Feeding by onion thrips routinely causes severe damage to onion foliage and significantly reduces both bulb and seed yields (Diaz-Montano et al., 2010; Elmore, 1949; Fournier et al., 1995; Jones et al., 1934; Kendall and Capinera, 1987; Parrella and Lewis, 1997). Insecticides are commonly used to control onion thrips; however, populations have evolved resistance to pyrethroid and organophosphate insecticides (Herron et al., 2008; Shelton et al., 2003), reducing control options for growers. Management of onion thrips remains challenging due to the number of generations per season and large host range of the insect, as well as difficulty of sprays reaching between leaves.

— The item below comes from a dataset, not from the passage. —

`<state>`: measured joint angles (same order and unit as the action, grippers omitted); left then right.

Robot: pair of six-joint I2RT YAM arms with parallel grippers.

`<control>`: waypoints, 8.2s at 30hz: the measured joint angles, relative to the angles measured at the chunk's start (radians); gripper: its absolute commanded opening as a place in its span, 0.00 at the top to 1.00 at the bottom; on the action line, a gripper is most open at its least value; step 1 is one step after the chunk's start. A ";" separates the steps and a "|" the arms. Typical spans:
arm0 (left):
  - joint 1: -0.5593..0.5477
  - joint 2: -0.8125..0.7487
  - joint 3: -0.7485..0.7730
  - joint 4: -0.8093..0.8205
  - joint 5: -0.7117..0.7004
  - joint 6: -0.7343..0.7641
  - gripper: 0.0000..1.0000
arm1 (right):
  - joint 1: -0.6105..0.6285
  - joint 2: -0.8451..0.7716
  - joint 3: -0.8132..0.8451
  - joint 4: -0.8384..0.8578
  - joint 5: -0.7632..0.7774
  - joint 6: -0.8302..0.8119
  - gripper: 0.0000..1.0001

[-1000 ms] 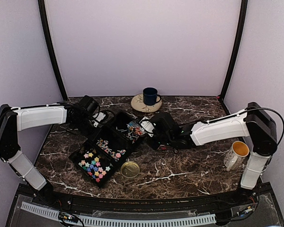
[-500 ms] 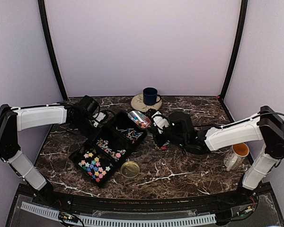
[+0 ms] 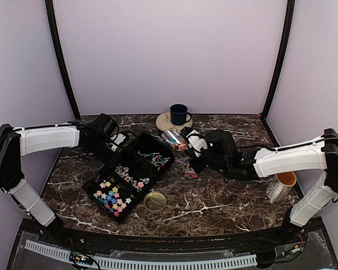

Onion germplasm has been identified that suffers less damage by onion thrips. In field evaluations of plant introductions (PIs) from different regions of the world, Jones et al. (1934) reported that one accession of ‘White Persian’ onion had fewer onion thrips per plant. This accession was morphologically unique with light-green foliage, and subsequent research has documented that onion cultivars with lighter-green foliage support lower numbers of onion thrips and suffer less feeding damage (Boateng et al., 2014; Cramer et al., 2014; Damon et al., 2014; Diaz-Montano et al., 2010; Jones et al., 1935). Light-green leaf color in onion has been associated with chemical composition of epicuticular waxes on foliage (Damon et al., 2014; Jones et al., 1944; Maughan and MacLeod, 1936; Molenaar, 1984). The epicuticular waxes in Allium are a mixture of long chain fatty acids (C20 to C30) and their derivatives (Rhee et al., 1998). H16 is the main epicuticular wax on leek (Allium ampelorasum) foliage and represents more than 15% of the total lipids. Damon et al. (2014) used gas chromatography–mass spectrometry (GCMS) to identify amounts and compositions of epicuticular waxes on the foliage of four onion inbreds with glossy (low wax), semiglossy (intermediate wax), and waxy (copious wax) phenotypes; these authors observed that lower thrip numbers and feeding damage were observed on onions with lower amounts of H16 and total epicuticular wax compared with susceptible phenotypes. In contrast, Njau et al. (2017) reported that total amounts of epicuticular wax were not correlated with onion thrips damage on onion in Tanzania. However Njau et al. (2017) extracted total epicuticular waxes from onion foliage and neither identified nor quantified these waxes. In our study, we used GCMS to measure the types and amounts of epicuticular waxes on foliage of diverse onion accessions that had been selected for reduced damage by onion thrips. We also assessed feeding damage by onion thrips to determine if specific wax profiles, as opposed to total amount of waxes, were associated with reduced damage by onion thrips.
Materials and Methods
Plant material.
Fourteen onion accessions (Table 1) were assessed for epicuticular wax profiles and damage by onion thrips. Nine of these accessions were from the U.S. Department of Agriculture germplasm collection and had been visually selected for less damage by onion thrips in field evaluations in Colorado (Boateng et al., 2014). Five control accessions were included: B9885 (PI 546303) is an inbred with glossy foliage originating from ‘White Persian’; B5351 is a inbred with semiglossy foliage selected from ‘Colorado #6’; DH2107 is a double haploid (DH) with waxy foliage; and 22452AI and 22452AA are waxy selections from the cross of DehyA × B5351 (Damon and Havey, 2014; Hyde et al., 2012; Molenaar, 1984).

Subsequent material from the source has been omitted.